** WHAT THE EXERCISE ASKS **
Please reproduce, exactly as given, the lines running from the start of the data to the line containing "Return the polygon of every instance of the floral", inclusive, and omit the pictures.
DATASET CONTENT START
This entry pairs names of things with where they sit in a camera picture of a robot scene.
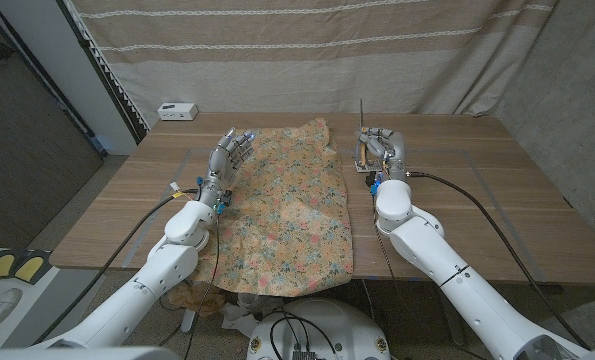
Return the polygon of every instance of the floral fabric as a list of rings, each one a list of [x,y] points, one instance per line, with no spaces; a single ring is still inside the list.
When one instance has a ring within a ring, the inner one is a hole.
[[[346,184],[326,122],[252,131],[255,152],[239,169],[232,205],[220,216],[215,286],[299,296],[350,281]],[[211,233],[194,280],[210,281],[216,240]]]

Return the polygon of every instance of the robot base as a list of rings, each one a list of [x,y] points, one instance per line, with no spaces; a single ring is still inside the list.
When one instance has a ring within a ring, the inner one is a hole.
[[[384,333],[375,322],[361,311],[342,302],[323,298],[310,298],[294,301],[284,310],[302,317],[317,325],[336,347],[337,357],[344,360],[388,360],[390,352]],[[268,315],[253,331],[248,346],[248,360],[276,359],[270,344],[270,328],[284,315],[273,313]],[[297,343],[295,337],[284,320],[275,326],[273,340],[283,359],[293,359],[293,351]],[[306,351],[306,335],[297,320],[290,320],[301,351]],[[310,351],[316,359],[335,359],[330,345],[324,336],[314,327],[304,322],[310,338]]]

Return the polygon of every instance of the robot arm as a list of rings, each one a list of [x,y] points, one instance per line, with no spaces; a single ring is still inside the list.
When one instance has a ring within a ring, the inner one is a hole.
[[[401,139],[389,130],[368,129],[359,134],[368,149],[382,156],[393,180],[377,189],[377,228],[390,237],[397,252],[430,277],[475,331],[495,359],[576,359],[588,354],[582,347],[543,329],[517,312],[444,240],[441,223],[411,202],[411,189],[393,171],[388,149],[380,148],[378,135]],[[403,169],[399,161],[396,169]]]
[[[157,299],[190,276],[208,242],[207,227],[223,209],[226,189],[253,152],[254,135],[246,132],[233,139],[234,132],[231,128],[211,152],[199,198],[187,202],[168,221],[165,235],[150,250],[141,270],[75,328],[34,348],[121,345]]]

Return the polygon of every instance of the small white device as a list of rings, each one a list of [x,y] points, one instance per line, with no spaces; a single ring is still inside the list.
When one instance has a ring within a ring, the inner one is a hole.
[[[192,120],[198,111],[195,103],[163,103],[157,113],[162,120]]]

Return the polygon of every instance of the striped curtain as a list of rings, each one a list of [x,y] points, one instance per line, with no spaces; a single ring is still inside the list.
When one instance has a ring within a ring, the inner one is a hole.
[[[71,0],[149,123],[203,112],[481,114],[556,0]]]

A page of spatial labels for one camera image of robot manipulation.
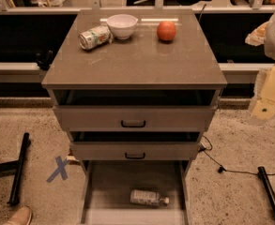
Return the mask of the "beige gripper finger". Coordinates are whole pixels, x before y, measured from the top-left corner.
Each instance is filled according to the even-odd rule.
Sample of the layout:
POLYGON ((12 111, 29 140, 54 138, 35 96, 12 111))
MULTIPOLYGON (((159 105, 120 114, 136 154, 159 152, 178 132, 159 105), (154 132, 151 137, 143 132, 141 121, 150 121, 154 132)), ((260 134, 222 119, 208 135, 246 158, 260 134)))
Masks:
POLYGON ((264 22, 255 28, 245 38, 245 43, 251 46, 259 46, 265 43, 268 22, 264 22))
POLYGON ((250 116, 254 123, 264 123, 275 115, 275 65, 258 72, 253 92, 250 116))

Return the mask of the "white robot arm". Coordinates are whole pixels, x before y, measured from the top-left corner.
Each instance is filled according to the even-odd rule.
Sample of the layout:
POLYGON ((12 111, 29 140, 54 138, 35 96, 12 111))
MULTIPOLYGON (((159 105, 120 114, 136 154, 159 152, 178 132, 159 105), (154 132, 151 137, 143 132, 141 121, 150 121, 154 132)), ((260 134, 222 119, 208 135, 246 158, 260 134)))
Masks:
MULTIPOLYGON (((275 13, 248 34, 245 42, 252 46, 263 45, 265 56, 275 61, 275 13)), ((256 123, 266 122, 275 115, 275 64, 259 70, 248 110, 256 123)))

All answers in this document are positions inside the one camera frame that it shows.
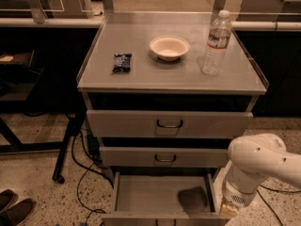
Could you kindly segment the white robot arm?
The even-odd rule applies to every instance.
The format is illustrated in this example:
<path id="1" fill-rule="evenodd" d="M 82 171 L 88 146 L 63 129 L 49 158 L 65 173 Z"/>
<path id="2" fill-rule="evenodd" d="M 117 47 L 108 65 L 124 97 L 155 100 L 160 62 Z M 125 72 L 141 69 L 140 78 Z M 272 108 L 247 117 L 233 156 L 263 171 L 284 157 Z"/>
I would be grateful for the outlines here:
<path id="1" fill-rule="evenodd" d="M 237 137 L 228 155 L 231 165 L 223 181 L 219 212 L 223 218 L 232 219 L 248 207 L 269 177 L 301 188 L 301 155 L 288 153 L 283 140 L 274 134 Z"/>

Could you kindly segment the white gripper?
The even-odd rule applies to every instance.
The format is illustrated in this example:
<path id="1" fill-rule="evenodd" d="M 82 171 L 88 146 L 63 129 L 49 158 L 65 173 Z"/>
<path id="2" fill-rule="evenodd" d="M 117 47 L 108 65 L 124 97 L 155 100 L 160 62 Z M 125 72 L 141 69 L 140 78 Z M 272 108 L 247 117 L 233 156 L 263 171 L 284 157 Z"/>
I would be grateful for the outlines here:
<path id="1" fill-rule="evenodd" d="M 256 190 L 252 193 L 243 193 L 225 180 L 222 185 L 222 194 L 225 202 L 221 203 L 219 215 L 226 219 L 232 219 L 239 215 L 238 208 L 248 207 L 252 203 L 256 196 Z"/>
DATASET CONTENT END
** RESULT **
This entry pairs names of things with where they sit in a camera picture of a robot scene.
Return the polygon of every instance of the floral fabric as a list of rings, each one a list of [x,y] points, one instance per line, with no spaces; a single ring is still inside the list.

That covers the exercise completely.